Before moving on, I think it is important to qualify the above claims, especially to clarify why I prefer “constituents” to the continued use of “the Other.” The path to this conclusion is nonlinear but is not a digression. The literary texts that demonstrate to us what the human is have traditionally revealed privileged, white male, human rationalist—or, to borrow Derrida’s neologism, phallogocentric—constructions of the human. Derrida goes one step further, of course, acknowledging the culturally accepted norm of flesh-eating as an integral feature of how the human has been though. Because of this, he understands the dominant subject as carnophallogocentric. According to Derrida, who intriguingly includes vegetarians—and assumedly vegans—in the prefix, human “culture rests on a structure of sacrifice. We are all mixed up in an eating of flesh—real or symbolic” (LD n.p.). 22For Derrida, the assimilation of a text is carnivorous in a symbolic sense, such that a deconstructionist reading of a text calls for “respect for that which cannot be eaten—respect for that in a text which cannot be assimilated” (LD n.p.). Derrida exhibits a clear theoretical standpoint, declaring that his “thoughts on the limits of eating follow in their entirety” the very schema as his “theories on the indeterminate or untranslatable in a text. There is always a remainder that cannot be read, that must remain alien. This residue can never be interrogated as the same, but must be constantly sought out anew, and must continue to be written” (LD n.p.). The carnophallogocentric subject dominant to Western culture has not respected the limits of eating, in this sense.
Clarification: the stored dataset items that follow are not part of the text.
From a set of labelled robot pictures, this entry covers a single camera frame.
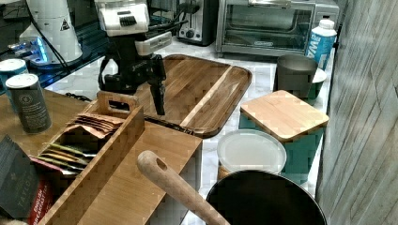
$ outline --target blue bottle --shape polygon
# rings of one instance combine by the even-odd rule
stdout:
[[[330,51],[337,36],[333,28],[333,21],[321,20],[319,26],[311,31],[310,40],[305,52],[305,55],[313,58],[318,63],[318,67],[323,70],[325,70],[328,64]]]

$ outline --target black pot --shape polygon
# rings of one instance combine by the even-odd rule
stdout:
[[[207,201],[232,225],[327,224],[307,191],[269,172],[231,173],[213,186]]]

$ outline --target white marble countertop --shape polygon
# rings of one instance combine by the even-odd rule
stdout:
[[[246,59],[237,60],[237,56],[234,55],[234,59],[228,58],[226,55],[225,58],[217,58],[217,54],[215,53],[215,45],[214,43],[207,47],[199,47],[193,46],[186,43],[182,43],[177,39],[173,39],[173,43],[162,50],[157,51],[156,53],[161,54],[163,57],[169,54],[182,53],[190,56],[205,58],[208,60],[214,60],[217,62],[238,66],[242,68],[248,69],[252,74],[252,83],[246,91],[242,100],[238,103],[234,112],[224,125],[222,131],[210,139],[205,139],[203,141],[203,152],[202,152],[202,183],[199,192],[206,197],[211,187],[217,181],[217,172],[218,172],[218,157],[217,157],[217,143],[218,140],[225,135],[225,133],[237,130],[238,129],[238,121],[239,121],[239,108],[242,102],[246,102],[248,100],[259,98],[264,95],[267,95],[272,92],[273,80],[275,74],[276,64],[267,63],[267,62],[258,62],[258,61],[249,61]],[[327,79],[324,81],[322,89],[320,91],[319,97],[314,104],[318,110],[326,113],[327,105],[328,105],[328,94],[329,94],[329,84],[330,84],[330,74],[331,74],[331,64],[330,62],[332,56],[330,57],[328,67],[326,72],[328,74]],[[47,90],[51,90],[60,94],[66,94],[67,92],[85,96],[90,99],[95,99],[97,92],[100,90],[98,85],[98,74],[100,62],[103,58],[91,63],[90,65],[83,67],[82,69],[68,75],[62,80],[46,87]],[[108,64],[107,68],[104,71],[104,74],[115,74],[116,66],[115,64]],[[317,170],[319,163],[321,146],[318,147],[318,151],[316,152],[313,167],[310,170],[310,174],[308,177],[308,181],[302,186],[314,196],[315,194],[315,186],[316,186],[316,178],[317,178]],[[182,224],[205,224],[200,218],[194,215],[192,212],[189,212]]]

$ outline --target toaster oven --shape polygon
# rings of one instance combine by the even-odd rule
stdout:
[[[304,54],[311,30],[338,15],[333,0],[221,0],[216,52]]]

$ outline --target oven door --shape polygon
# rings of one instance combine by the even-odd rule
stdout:
[[[314,4],[310,1],[222,1],[216,49],[219,53],[253,53],[280,56],[304,54],[311,32]]]

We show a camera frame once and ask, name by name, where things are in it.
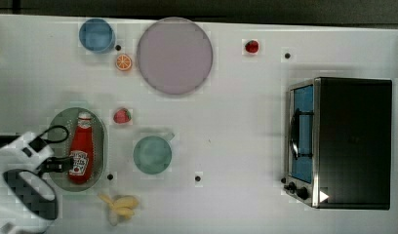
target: purple plate
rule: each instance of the purple plate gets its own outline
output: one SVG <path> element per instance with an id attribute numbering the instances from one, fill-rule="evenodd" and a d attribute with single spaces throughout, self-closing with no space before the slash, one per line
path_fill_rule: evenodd
<path id="1" fill-rule="evenodd" d="M 144 80 L 156 90 L 186 94 L 198 88 L 211 71 L 211 41 L 188 19 L 161 19 L 141 36 L 137 62 Z"/>

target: toaster oven
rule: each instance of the toaster oven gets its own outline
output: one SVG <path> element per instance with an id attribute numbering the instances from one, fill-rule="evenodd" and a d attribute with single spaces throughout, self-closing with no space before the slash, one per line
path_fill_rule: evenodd
<path id="1" fill-rule="evenodd" d="M 390 80 L 319 77 L 289 88 L 287 194 L 318 209 L 388 210 Z"/>

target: small red object
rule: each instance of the small red object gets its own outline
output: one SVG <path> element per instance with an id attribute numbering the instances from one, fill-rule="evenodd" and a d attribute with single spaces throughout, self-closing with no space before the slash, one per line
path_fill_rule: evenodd
<path id="1" fill-rule="evenodd" d="M 254 54 L 259 50 L 259 43 L 258 41 L 252 40 L 249 41 L 246 45 L 245 45 L 245 50 L 248 53 Z"/>
<path id="2" fill-rule="evenodd" d="M 77 184 L 85 183 L 93 172 L 94 145 L 91 121 L 92 116 L 88 112 L 78 115 L 78 125 L 71 143 L 69 156 L 74 158 L 74 166 L 68 172 L 68 177 Z"/>
<path id="3" fill-rule="evenodd" d="M 117 124 L 124 124 L 129 122 L 132 119 L 132 116 L 130 114 L 130 111 L 126 108 L 121 108 L 119 109 L 115 114 L 114 114 L 114 122 Z"/>

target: oven knob
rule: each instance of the oven knob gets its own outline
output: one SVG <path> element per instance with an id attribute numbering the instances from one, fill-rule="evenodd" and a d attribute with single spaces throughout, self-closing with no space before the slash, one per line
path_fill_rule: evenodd
<path id="1" fill-rule="evenodd" d="M 290 193 L 294 194 L 296 192 L 296 185 L 293 182 L 290 182 L 288 185 L 284 185 L 284 188 L 290 191 Z"/>
<path id="2" fill-rule="evenodd" d="M 305 200 L 308 198 L 308 191 L 305 187 L 299 188 L 297 189 L 297 196 L 299 196 L 302 200 Z"/>

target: black cable
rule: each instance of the black cable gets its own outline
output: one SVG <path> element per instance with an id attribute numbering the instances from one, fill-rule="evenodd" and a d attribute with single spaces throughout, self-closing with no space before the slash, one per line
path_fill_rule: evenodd
<path id="1" fill-rule="evenodd" d="M 38 137 L 42 137 L 44 134 L 46 134 L 47 132 L 53 130 L 53 129 L 63 129 L 65 131 L 65 138 L 63 139 L 59 139 L 59 140 L 50 140 L 50 139 L 44 139 L 48 144 L 51 143 L 61 143 L 63 141 L 66 141 L 69 137 L 69 130 L 63 126 L 63 125 L 54 125 L 52 127 L 50 127 L 48 130 L 44 131 L 41 135 L 39 135 Z"/>
It digests, or attempts to digest, all, including the alien, the Other.
Like Derrida, feminist, postcolonialist, and posthumanist philosophers have challenged the carnophallogocentric subject and its conception of the Other, which are conceived in dualistic terms: man/woman, colonizer/subaltern native, human/animal. In philosophy and psychology, the Other has been determined as a counterpart to the Self although the Other does not necessarily require another being. However, while I knowingly am generalizing and oversimplifying, both Other and Self often have been restricted to the human. This is problematic if the human has predominantly been assumed to be the subject, especially so if the subject is what Derrida calls carnophallogocentric. Therefore, to avoid unnecessary associations, I will refrain from utilizing “the Other” or even “the other,” except in instances in which I am examining how it has been used historically, in favor of the term “constituents,” which I find more favorable since it does not carry connotations of dualism and grants a sense of agency to those involved, which is as important for nonhuman beings as it is for human beings.